Dans un avenir pas si lointain, de plus en plus de personnes vont commencer à retourner dans leurs bureaux. Alors que de nombreuses entreprises ont montré une nouvelle acceptation du travail à distance, d’autres, comme Amazon.com Inc, Blackstone Group Inc et JPMorgan Chase & Co, ont déclaré qu’elles s’attendaient à ce qu’un pourcentage important de leur personnel revienne au bureau. Les grandes entreprises technologiques comme Facebook Inc. et Google (Alphabet Inc.) ont doublé le nombre de leurs bureaux à Manhattan pendant la pandémie. Même les entreprises qui s’orientent vers le travail à distance continueront d’avoir besoin d’un espace physique pour une partie de leurs employés, notamment pour intégrer les nouvelles recrues et les acculturer à leurs méthodes de travail. En fait, de nombreuses entreprises ont reporté l’embauche pendant la pandémie jusqu’à ce qu’elles puissent réintégrer leurs employés au bureau.

Même ceux qui travaillent à distance ne sont pas simplement terrés dans leur maison ou leur appartement. Selon une enquête récente, 22 % des personnes qui envisagent de faire du télétravail disent qu’elles le feront à l’extérieur de chez elles, et la plupart d’entre elles prévoient de passer du temps dans des espaces de collaboration, des cafés, des restaurants ou des espaces publics extérieurs, qui sont tous facilement accessibles dans les quartiers centraux des affaires.

Ces quartiers de bureaux devront évoluer et se transformer de manière à refléter les besoins changeants des travailleurs et les nouveaux modèles de travail du savoir. En effet, le bureau de l’avenir sera probablement moins un bâtiment unique dans un lieu unique, et plus une excroissance du tissu urbain. Il évolue vers un « réseau d’espaces et de services liés entre eux par la technologie », comme l’écrit Dror Poleg, spécialiste de l’avenir du travail, dans son livre Rethinking Real Estate. Un écosystème interconnecté pourrait englober non seulement un emplacement de bureau central, mais aussi les bureaux à domicile, les espaces de co-working, les cafés et autres tiers espaces qui soutiennent le travail à distance dans les banlieues ou les zones périphériques.

« Les gens n’ont plus besoin d’être là, ce qui ne veut pas dire qu’ils vont tous partir », écrit Poleg. « Mais cela signifie que les villes/bâtiments devront se faire une concurrence plus féroce et selon de nouvelles dimensions. »
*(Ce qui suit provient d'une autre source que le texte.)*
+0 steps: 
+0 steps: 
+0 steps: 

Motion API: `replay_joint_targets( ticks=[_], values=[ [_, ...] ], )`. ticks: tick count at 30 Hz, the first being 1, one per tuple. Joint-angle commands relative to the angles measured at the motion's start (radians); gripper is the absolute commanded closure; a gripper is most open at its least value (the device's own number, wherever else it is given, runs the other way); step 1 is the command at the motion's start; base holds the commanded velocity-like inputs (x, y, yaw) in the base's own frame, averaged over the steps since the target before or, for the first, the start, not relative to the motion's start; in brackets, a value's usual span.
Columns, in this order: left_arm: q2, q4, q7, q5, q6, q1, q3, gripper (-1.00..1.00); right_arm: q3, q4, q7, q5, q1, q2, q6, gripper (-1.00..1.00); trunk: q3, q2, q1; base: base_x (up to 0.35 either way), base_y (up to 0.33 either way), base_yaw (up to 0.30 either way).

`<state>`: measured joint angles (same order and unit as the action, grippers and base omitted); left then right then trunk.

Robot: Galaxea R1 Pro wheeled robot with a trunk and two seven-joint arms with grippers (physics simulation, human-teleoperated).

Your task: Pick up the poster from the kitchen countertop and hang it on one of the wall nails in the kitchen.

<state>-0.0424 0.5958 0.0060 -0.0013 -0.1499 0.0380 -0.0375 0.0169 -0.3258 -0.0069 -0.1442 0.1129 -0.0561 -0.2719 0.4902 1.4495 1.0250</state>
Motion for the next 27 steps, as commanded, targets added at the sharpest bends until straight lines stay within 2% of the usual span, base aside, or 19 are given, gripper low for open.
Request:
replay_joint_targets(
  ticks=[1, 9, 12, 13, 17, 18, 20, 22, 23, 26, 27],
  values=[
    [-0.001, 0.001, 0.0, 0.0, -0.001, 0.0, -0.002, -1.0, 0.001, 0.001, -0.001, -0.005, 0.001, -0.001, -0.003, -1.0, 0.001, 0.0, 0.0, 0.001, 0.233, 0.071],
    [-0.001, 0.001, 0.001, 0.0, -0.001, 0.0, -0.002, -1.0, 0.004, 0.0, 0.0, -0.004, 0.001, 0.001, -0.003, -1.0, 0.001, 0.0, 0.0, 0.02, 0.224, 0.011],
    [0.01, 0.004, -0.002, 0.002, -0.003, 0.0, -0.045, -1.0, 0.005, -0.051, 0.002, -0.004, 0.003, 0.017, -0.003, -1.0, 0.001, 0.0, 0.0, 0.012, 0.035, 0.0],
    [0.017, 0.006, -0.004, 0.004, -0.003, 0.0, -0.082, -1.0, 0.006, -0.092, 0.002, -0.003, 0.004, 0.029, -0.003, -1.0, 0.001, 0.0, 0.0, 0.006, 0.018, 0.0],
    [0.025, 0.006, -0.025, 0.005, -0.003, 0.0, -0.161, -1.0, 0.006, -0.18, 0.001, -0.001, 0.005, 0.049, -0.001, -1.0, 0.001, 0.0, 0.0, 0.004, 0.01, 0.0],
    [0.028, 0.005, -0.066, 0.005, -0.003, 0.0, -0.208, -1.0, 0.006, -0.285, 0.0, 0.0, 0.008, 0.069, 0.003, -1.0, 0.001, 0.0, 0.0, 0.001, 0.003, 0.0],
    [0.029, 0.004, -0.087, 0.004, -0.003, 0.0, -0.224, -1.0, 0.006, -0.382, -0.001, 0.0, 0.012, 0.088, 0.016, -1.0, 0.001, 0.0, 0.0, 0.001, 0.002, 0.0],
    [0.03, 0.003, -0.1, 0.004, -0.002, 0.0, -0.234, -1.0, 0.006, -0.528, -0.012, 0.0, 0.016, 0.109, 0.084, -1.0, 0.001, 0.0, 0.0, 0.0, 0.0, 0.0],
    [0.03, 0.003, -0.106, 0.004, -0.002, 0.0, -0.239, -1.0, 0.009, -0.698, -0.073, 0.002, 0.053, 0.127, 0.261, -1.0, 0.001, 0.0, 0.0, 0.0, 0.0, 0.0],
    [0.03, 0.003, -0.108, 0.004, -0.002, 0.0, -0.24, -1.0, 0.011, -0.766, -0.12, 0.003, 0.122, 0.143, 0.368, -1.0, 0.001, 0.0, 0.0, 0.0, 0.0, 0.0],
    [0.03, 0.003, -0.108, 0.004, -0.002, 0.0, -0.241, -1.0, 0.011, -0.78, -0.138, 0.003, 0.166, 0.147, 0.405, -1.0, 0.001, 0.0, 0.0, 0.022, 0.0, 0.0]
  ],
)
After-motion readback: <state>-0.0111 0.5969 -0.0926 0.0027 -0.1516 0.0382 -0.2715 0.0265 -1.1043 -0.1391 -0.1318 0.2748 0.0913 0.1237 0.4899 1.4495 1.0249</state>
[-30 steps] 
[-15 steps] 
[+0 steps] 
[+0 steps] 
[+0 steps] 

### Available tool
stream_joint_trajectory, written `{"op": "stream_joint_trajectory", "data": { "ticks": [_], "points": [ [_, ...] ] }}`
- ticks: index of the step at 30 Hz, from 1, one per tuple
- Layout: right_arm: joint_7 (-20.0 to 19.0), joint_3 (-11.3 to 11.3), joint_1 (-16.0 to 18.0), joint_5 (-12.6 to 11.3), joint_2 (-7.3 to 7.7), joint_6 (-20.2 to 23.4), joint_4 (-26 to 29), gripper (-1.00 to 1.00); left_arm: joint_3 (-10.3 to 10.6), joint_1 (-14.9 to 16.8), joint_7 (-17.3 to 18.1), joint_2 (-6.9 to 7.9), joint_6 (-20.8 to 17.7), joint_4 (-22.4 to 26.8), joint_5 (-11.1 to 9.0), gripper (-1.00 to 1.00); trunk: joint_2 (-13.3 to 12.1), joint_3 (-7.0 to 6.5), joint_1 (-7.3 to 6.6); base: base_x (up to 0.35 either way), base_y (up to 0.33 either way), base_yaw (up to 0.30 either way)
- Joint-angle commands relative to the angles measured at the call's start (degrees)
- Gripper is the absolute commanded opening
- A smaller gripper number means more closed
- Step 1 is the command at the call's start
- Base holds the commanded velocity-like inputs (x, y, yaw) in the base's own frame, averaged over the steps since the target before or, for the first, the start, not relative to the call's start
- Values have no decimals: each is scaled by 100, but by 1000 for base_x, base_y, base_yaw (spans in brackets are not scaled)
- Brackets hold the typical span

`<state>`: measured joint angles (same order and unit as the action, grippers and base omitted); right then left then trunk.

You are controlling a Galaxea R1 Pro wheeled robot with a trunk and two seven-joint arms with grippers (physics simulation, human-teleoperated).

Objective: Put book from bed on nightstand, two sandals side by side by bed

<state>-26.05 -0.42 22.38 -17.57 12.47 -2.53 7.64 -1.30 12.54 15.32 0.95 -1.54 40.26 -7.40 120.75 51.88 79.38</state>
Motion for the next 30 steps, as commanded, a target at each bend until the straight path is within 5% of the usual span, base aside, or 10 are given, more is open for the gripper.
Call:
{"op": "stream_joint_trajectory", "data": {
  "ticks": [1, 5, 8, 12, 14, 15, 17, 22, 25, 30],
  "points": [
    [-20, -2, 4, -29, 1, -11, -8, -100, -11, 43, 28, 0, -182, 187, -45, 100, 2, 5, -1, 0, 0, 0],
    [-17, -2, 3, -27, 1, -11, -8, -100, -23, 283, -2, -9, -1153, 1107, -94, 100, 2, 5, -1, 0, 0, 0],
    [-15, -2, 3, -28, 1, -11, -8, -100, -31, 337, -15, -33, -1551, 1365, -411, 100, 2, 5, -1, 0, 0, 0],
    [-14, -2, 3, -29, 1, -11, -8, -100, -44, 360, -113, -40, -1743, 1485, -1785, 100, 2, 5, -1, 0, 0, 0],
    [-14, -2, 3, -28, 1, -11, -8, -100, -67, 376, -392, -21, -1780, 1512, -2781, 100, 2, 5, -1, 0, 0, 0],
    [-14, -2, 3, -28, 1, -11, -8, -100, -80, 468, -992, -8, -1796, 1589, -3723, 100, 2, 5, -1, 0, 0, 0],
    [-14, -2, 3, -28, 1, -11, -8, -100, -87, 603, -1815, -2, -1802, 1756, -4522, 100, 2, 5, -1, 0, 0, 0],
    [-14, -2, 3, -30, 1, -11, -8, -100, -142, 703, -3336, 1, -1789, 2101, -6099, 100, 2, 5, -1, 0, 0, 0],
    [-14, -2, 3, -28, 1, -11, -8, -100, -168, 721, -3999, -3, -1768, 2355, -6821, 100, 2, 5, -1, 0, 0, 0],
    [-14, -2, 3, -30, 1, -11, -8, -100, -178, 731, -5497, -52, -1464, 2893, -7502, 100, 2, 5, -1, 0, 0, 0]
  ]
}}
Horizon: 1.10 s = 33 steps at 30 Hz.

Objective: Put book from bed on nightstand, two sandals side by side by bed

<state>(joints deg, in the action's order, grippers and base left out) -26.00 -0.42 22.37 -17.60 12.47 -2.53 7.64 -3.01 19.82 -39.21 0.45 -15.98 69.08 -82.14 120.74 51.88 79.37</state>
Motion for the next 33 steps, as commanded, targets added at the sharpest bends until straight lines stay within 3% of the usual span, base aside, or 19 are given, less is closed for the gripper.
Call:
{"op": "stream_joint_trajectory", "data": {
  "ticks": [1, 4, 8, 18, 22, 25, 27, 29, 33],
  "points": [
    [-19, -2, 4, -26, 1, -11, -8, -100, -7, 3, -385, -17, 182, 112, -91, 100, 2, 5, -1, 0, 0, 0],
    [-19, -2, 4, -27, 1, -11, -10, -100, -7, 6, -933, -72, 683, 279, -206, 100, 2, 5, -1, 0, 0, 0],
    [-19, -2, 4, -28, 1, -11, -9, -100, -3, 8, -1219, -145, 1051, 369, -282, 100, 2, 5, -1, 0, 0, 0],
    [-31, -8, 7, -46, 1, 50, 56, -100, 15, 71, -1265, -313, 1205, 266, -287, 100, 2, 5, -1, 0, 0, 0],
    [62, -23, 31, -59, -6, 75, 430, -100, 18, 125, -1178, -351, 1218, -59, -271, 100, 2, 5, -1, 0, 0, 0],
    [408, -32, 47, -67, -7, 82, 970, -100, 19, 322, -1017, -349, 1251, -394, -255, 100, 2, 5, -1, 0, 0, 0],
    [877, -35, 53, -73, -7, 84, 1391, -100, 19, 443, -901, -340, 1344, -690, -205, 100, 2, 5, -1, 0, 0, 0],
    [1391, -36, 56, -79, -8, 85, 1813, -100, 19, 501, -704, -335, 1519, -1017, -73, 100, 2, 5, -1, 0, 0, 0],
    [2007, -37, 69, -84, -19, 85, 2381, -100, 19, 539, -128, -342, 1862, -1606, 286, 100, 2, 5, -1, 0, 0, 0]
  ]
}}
Le bureau tel que nous le connaissons était déjà en pleine mutation et transformation. Il y a une vingtaine d’années, lors de mes (dit ) recherches sur l’essor de la classe créative, j’ai demandé à de jeunes créateurs dans des domaines allant de la technologie aux arts ce qu’ils attendaient d’un lieu de travail. Ils m’ont répondu que c’était la possibilité de travailler sur de grands projets, avec des gens formidables, dans de grands espaces, dans un grand quartier. Tout cela est encore plus vrai aujourd’hui.

Le bureau du futur sera moins une ferme de cubicules où les travailleurs se rangent derrière leur ordinateur portable et plus une arène d’interaction sociale. Les bureaux devront être plus sains, mieux répartis, avec plus de zones communes et d’espaces de réunion, et plus d’espaces de travail extérieurs. Les employeurs devront proposer à leurs travailleurs à distance des équipements tels que des salles d’exercice et des restaurants internes pour les inciter à quitter leur bureau à domicile, en particulier le lundi et le vendredi. Ils devront proposer des programmes spéciaux : pas seulement des assiettes de vin et de fromage, mais aussi des formations sur place, l’accès à des cours de troisième cycle et des offres de fitness et de bien-être en groupe. Dans les villes sièges, les bureaux devront également fonctionner comme des marques. Les entreprises feront tout cela pour une raison simple : attirer et retenir les talents.